What Makes Financial Services a Target
Financial institutions face concentrated email threats because they control immediate access to funds, store high-value data, and operate under time pressure that attackers systematically exploit.
Direct Monetization Opportunities
Threat actors target direct monetization opportunities through credential phishing and sophisticated impersonation attacks. A single well-timed email can redirect wire transfers or approve fraudulent payments within minutes of cutoff times.
Phishing topped cybercrime reports in 2024 with 193,407 complaints. Despite fewer incidents, financial losses jumped to $70 million, nearly quadrupling from the previous year. Since most successful cyberattacks begin with phishing, financial institution mailboxes become prime targets due to their payment templates, beneficiary instructions, and trading algorithms.
High-Value Data Repositories
Email systems contain data that criminals monetize immediately. Customer PII, account credentials, trading algorithms, and M&A intelligence frequently travel through standard business communications. Financial institutions routinely exchange payment templates, beneficiary instructions, proprietary algorithms, market-moving research, KYC documents, statements, tax forms, board minutes, audit reports, and stress-test results. This concentrated wealth of sensitive information makes email the most attractive entry point for cybercriminals targeting financial services.
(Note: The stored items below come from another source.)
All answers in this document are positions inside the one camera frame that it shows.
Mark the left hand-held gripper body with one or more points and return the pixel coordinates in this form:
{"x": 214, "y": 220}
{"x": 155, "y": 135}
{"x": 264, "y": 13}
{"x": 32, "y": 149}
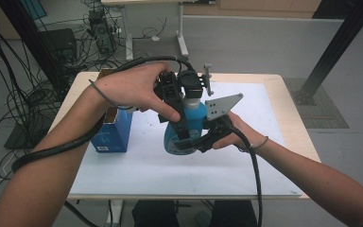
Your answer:
{"x": 190, "y": 83}

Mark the light wooden cabinet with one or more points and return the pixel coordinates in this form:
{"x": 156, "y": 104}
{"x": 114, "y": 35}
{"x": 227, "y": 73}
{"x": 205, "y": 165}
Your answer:
{"x": 264, "y": 6}

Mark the person's leg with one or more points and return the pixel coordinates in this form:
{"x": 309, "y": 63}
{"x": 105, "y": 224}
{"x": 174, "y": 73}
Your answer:
{"x": 156, "y": 216}
{"x": 233, "y": 216}

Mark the white desk with legs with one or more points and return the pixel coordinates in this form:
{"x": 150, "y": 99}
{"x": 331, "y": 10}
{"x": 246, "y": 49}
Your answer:
{"x": 182, "y": 34}

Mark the person's right hand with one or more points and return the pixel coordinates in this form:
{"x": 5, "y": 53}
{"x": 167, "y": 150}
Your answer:
{"x": 242, "y": 135}

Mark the black metal stand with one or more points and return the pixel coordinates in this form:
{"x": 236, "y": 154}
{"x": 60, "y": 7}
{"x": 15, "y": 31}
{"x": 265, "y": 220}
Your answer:
{"x": 28, "y": 41}

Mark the black equipment box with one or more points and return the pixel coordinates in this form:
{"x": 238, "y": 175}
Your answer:
{"x": 60, "y": 44}

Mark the person's right leg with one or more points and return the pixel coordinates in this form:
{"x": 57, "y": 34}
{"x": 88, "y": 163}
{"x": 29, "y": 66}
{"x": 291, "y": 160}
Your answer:
{"x": 233, "y": 216}

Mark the black computer tower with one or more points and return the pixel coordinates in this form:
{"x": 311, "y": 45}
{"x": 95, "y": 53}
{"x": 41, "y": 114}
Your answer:
{"x": 102, "y": 33}

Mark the person's left hand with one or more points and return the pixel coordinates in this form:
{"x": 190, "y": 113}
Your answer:
{"x": 132, "y": 88}

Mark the white table leg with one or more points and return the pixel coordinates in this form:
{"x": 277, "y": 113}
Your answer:
{"x": 115, "y": 213}

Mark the dark floor plate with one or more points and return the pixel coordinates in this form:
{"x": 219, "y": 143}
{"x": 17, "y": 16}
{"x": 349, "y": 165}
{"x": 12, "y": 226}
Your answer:
{"x": 19, "y": 138}

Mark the blue bottle with white cap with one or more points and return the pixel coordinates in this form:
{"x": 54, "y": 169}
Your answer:
{"x": 198, "y": 119}

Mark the person's left leg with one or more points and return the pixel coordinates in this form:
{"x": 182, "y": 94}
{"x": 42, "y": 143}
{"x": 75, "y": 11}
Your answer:
{"x": 156, "y": 216}

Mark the white table mat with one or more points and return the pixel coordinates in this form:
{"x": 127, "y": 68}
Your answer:
{"x": 157, "y": 176}

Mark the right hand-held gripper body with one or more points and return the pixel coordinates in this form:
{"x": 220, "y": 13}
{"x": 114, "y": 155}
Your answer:
{"x": 222, "y": 105}

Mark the blue cardboard box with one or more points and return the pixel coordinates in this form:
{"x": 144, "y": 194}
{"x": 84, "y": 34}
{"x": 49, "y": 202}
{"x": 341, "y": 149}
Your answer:
{"x": 116, "y": 135}

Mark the black metal frame post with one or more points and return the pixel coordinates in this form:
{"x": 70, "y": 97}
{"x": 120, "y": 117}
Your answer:
{"x": 337, "y": 47}

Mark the grey floor mat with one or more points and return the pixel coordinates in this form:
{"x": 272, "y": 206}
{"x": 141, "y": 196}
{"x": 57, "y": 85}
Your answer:
{"x": 327, "y": 110}

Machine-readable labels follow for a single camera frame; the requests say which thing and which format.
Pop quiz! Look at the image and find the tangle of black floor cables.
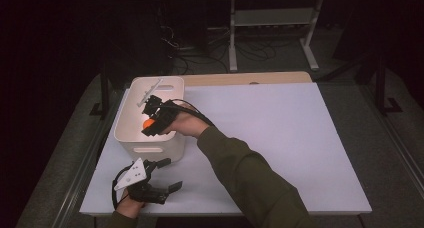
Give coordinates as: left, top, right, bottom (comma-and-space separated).
159, 24, 278, 75

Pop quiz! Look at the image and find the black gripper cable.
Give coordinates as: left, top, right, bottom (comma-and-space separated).
162, 98, 215, 128
111, 163, 134, 211

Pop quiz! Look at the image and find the person's right hand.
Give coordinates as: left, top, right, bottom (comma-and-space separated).
159, 102, 211, 139

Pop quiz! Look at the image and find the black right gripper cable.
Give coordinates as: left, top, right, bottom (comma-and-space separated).
162, 98, 215, 128

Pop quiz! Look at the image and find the grey metal stand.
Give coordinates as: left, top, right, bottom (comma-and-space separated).
228, 0, 326, 73

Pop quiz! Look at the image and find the person's left hand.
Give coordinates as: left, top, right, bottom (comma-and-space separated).
115, 189, 146, 220

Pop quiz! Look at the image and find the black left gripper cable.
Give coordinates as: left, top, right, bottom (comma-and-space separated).
111, 163, 134, 211

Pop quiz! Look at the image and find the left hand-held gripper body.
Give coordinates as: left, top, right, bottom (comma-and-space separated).
113, 157, 171, 205

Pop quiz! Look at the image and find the white plastic bin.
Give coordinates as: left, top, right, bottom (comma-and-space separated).
113, 75, 189, 163

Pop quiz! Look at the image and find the light wooden board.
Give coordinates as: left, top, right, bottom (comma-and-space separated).
182, 71, 313, 88

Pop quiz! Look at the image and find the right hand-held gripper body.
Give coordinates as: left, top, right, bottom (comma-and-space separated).
136, 77, 181, 136

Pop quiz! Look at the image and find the black floor stand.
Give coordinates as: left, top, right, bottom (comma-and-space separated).
89, 62, 112, 120
373, 54, 404, 116

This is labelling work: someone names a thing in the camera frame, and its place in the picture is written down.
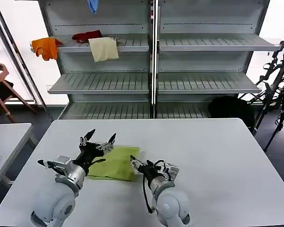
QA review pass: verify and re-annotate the white side table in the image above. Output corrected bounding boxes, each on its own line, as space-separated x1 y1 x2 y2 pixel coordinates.
0 122 37 197

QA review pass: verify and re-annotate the large black bag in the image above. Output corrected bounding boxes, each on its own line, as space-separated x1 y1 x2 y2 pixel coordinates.
207 96 256 132

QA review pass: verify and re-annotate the black tripod stand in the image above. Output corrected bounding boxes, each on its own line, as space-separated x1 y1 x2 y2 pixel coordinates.
238 51 284 153

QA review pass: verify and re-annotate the green shirt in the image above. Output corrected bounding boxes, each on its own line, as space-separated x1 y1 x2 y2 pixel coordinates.
87 146 141 182

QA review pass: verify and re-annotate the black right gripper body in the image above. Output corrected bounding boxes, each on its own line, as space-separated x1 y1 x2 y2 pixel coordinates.
138 159 165 182

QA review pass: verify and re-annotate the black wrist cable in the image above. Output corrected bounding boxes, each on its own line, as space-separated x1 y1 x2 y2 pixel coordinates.
142 159 168 213
37 157 107 173

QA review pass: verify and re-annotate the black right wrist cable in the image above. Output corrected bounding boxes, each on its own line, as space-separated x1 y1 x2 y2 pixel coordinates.
142 159 168 213

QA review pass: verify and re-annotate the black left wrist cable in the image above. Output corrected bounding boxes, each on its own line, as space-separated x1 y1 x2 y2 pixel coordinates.
37 157 107 173

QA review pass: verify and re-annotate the brown wooden chair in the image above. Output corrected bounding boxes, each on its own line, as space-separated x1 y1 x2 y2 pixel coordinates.
0 63 37 122

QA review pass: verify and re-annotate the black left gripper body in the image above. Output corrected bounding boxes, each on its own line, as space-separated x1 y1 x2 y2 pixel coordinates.
73 142 105 175

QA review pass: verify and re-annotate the grey metal shelf rack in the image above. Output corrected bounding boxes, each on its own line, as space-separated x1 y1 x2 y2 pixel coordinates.
29 0 282 120

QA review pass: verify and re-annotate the slanted metal frame post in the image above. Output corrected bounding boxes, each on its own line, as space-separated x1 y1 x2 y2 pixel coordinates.
0 0 53 121

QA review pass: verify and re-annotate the small dark bag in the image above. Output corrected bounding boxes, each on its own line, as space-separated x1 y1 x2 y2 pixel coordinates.
0 80 14 95

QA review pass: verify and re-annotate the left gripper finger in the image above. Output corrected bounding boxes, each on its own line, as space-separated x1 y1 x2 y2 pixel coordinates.
79 129 96 147
96 133 117 154

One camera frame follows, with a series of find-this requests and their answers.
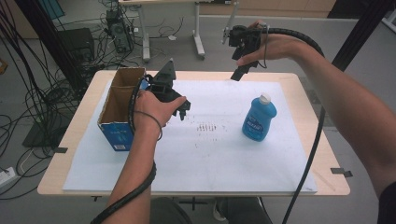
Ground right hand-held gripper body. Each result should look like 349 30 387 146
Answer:
221 23 271 69

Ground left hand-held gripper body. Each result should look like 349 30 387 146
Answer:
144 58 188 104

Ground blue bottle with white cap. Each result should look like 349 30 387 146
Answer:
241 92 278 143

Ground blue cardboard box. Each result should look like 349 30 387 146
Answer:
96 66 149 153

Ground person's left hand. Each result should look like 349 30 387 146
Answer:
133 90 188 139

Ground person's right hand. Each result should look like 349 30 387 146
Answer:
235 20 309 68

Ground white desk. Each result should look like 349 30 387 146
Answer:
118 0 241 62

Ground wooden cabinet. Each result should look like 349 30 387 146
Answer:
199 0 338 19

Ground white paper sheet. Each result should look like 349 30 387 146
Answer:
62 78 318 195

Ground black computer tower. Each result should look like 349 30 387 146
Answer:
105 8 134 54

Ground grey floor mat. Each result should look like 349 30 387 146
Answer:
299 77 326 127

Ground person's left leg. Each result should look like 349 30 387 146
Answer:
148 197 194 224

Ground person's leg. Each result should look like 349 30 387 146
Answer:
222 196 275 224
148 197 194 224

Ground white shoe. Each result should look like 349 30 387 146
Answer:
212 199 228 223

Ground person's right leg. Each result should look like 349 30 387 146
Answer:
222 196 275 224

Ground white power strip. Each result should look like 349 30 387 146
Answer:
0 166 17 189

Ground black sleeve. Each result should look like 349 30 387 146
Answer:
377 181 396 224

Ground thin right wrist cord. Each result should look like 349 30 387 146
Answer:
257 23 271 70

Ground thin wrist cord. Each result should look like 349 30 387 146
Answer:
257 23 271 70
134 109 163 142

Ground thin left wrist cord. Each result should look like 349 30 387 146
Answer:
134 109 163 142

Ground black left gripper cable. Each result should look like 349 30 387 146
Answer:
90 74 157 224

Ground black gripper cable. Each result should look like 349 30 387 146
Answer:
262 27 327 224
90 74 157 224

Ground black table frame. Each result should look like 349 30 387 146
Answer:
178 196 209 212

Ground tangle of black cables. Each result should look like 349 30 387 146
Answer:
0 0 108 201

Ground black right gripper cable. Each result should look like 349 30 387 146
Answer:
262 27 327 224

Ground black metal post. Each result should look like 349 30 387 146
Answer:
331 0 396 73
13 0 89 91

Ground black stand base plate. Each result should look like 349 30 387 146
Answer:
21 119 70 149

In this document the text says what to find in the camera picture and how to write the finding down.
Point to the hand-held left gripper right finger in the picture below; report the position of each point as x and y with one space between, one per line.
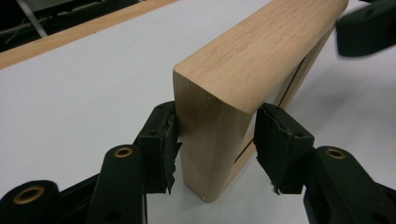
330 180

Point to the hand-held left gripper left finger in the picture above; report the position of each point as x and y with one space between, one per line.
124 180

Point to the wooden picture frame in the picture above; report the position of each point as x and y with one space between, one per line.
243 68

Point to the white table mat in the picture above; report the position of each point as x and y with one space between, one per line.
77 99

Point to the white metal table frame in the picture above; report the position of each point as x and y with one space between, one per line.
31 18

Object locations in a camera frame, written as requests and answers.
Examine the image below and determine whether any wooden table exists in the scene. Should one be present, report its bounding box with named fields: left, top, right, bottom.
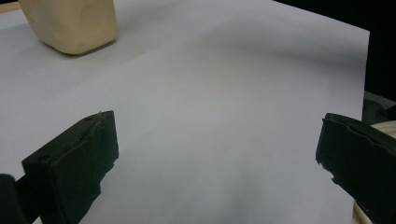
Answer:
left=0, top=1, right=22, bottom=14

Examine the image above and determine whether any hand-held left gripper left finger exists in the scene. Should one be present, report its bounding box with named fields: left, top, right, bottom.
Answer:
left=21, top=110, right=120, bottom=224

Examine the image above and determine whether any beige square cup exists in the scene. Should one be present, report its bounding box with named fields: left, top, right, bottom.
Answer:
left=18, top=0, right=120, bottom=56

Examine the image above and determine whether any white table mat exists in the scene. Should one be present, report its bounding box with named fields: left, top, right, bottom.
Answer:
left=0, top=0, right=371, bottom=224

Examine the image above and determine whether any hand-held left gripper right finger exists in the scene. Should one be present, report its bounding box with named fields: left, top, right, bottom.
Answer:
left=316, top=112, right=396, bottom=224

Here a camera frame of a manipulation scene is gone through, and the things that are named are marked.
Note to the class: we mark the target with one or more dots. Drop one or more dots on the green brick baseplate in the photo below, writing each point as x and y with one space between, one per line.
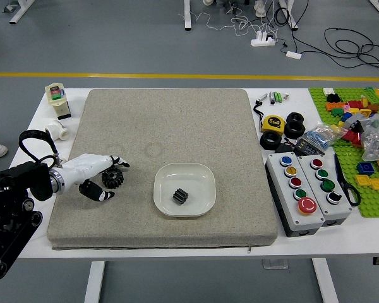
344 158

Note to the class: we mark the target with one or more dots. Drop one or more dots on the black toy brick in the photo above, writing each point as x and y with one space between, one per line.
333 98

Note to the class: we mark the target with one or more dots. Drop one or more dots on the green battery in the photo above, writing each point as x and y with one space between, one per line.
278 97

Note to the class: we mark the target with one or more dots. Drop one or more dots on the yellow tape measure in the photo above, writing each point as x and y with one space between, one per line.
273 123

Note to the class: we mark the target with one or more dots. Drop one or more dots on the white power adapter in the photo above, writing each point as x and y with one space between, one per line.
293 55

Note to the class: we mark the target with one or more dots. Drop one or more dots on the cream switch box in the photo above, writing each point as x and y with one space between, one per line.
58 101

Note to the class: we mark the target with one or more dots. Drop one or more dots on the big black nut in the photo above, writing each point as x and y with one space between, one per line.
295 115
266 142
295 132

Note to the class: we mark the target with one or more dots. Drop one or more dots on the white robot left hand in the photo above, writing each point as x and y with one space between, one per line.
82 167

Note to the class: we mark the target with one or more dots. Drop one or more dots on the grey five-button control box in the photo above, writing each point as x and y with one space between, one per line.
295 202

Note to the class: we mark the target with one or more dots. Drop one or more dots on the clear bag of silver nuts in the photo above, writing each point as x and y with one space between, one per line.
376 142

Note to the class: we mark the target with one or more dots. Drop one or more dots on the blue square toy brick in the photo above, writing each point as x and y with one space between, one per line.
365 168

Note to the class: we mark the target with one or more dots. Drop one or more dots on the white square dish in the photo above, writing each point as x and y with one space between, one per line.
189 176

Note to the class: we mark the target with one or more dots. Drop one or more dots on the white toy brick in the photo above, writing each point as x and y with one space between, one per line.
328 91

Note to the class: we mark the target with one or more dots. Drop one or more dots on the metal bracket under table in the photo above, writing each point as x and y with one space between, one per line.
274 264

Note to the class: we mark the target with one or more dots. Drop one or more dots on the black display module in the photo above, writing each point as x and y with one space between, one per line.
309 147

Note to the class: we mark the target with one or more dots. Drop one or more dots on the big black gear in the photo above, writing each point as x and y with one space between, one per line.
115 181

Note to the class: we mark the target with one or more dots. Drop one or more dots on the black scissors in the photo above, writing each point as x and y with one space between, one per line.
342 180

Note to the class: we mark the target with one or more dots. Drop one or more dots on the orange toy brick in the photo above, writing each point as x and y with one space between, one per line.
334 106

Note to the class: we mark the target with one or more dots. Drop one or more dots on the white pipe tee fitting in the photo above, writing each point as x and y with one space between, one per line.
61 131

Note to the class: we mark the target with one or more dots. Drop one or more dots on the grey four-button control box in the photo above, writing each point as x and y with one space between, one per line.
327 189

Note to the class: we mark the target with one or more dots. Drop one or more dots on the small silver battery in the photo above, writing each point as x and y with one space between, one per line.
285 95

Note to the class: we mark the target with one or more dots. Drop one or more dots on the dark red toy brick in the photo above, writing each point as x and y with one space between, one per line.
350 136

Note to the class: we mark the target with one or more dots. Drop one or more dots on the grey toy piece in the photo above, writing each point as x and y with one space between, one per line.
357 119

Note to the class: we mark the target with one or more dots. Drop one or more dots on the black and white battery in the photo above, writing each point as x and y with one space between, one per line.
272 98

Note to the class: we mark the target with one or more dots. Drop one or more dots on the yellow flat toy brick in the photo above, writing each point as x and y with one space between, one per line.
363 180
378 184

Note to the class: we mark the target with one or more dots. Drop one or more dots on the small black gear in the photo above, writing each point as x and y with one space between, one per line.
180 197

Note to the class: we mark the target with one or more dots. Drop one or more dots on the clear bag of blue parts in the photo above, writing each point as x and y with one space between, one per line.
319 135

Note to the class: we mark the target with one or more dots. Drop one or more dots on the grey-brown mat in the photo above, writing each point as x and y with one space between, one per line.
177 126

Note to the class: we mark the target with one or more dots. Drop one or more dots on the long green toy brick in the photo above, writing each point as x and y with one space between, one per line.
372 94

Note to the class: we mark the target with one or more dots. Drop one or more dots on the white power strip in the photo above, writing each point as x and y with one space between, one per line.
262 40

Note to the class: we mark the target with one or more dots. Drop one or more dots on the white table leg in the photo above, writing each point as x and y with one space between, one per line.
325 281
94 281

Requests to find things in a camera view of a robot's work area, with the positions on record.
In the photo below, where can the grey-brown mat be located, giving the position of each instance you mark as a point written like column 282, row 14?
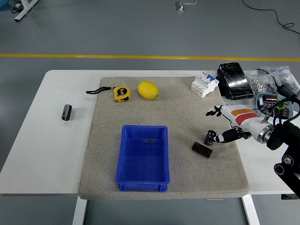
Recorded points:
column 178, row 117

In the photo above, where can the clear bag of nuts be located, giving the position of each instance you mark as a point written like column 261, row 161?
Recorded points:
column 256, row 83

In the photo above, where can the blue plastic box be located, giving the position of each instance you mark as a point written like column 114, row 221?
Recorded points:
column 143, row 161

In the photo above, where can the yellow lemon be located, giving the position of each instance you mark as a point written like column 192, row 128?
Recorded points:
column 147, row 90

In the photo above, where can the white circuit breaker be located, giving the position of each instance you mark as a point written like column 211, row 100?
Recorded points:
column 202, row 85

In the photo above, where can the black wrapped box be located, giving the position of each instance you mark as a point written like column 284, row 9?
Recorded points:
column 235, row 80

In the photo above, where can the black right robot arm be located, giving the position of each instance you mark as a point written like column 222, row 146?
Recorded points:
column 281, row 136

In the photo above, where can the light blue bowl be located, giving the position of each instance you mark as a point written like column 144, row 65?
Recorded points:
column 259, row 106

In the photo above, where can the yellow tape measure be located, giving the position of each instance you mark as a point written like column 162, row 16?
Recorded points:
column 122, row 93

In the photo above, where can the large brown printed capacitor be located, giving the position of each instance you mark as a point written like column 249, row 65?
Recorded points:
column 269, row 100

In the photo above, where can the dark brown ribbed battery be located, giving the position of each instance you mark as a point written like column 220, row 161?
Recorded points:
column 201, row 150

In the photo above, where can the white table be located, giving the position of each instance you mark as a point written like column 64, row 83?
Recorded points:
column 47, row 145

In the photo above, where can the white floor stand frame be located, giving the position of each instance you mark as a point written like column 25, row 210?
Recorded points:
column 22, row 12

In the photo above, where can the black printed cylindrical battery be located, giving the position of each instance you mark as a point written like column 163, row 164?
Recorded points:
column 208, row 140

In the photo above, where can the white table leg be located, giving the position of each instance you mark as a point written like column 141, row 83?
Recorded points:
column 251, row 211
column 79, row 211

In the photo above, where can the black table control panel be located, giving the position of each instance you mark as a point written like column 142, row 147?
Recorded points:
column 287, row 197

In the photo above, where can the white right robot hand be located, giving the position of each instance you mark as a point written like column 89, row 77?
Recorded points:
column 243, row 119

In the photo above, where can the green plastic part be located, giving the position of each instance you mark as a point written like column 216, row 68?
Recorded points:
column 280, row 106

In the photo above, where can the dark capacitor in bowl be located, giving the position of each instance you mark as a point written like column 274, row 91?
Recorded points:
column 284, row 112

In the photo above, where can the clear bag of screws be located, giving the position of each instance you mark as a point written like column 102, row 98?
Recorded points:
column 281, row 75

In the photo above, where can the black power adapter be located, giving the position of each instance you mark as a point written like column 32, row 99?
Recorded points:
column 287, row 90
Operational Deadline Pressure
Settlement windows, FX cutoffs, and end-of-day funding naturally create time pressure that social engineering attacks exploit effectively. When a spoofed CFO emails at 4:47 p.m. requesting urgent beneficiary updates before market close, the timing perfectly aligns with normal business operations. Staff focus on meeting critical deadlines rather than verification protocols, making these precisely-timed attacks particularly effective.
Hierarchical Vulnerability Structures
Clear reporting chains mean staff rarely question executive directives. Attackers hijack email threads or spoof domains that pass authentication protocols, inserting payload-free messages that bypass traditional gateways and reach approval workflows directly. This account takeover risk increases with organizational complexity.
Extended Partner Networks
Each vendor relationship creates potential entry points where compromised suppliers can insert fraudulent invoices into ongoing conversations. Partner domains appear trustworthy, making bank detail changes seem routine until funds disappear. Vendor email compromise affects financial institutions disproportionately due to their extensive third-party ecosystems.
Why Traditional Defenses Fall Short
Legacy secure email gateways depend on static indicators, yet modern attacks in financial services hinge on human trust and business context that these tools never analyze.
Missing Intent-Based Fraud
Content filters flag known-bad links and malware, but business email compromise often arrives clean with no payload, only a request to change a vendor's bank account or expedite a wire. Because the email passes SPF, DKIM, and reputation checks, the gateway delivers it. That said, email-based fraud accounts for financial-fraud losses even in firms running layered filtering stacks.
Treasury teams routinely exchange last-minute payment instructions, so urgency alone never raises a rule-based alarm. Without behavioral baselines for amounts, approval chains, and counterparties, traditional controls cannot distinguish routine business from six-figure fraud.
Struggling With PhaaS Evasion
Phishing-as-a-Service kits now serve bank-branded templates, real-time reCAPTCHA, and adversary-in-the-middle logic that steals session cookies to bypass multifactor authentication. These campaigns also embed QR codes that victims scan on mobile devices, sidestepping gateway URL rewriting.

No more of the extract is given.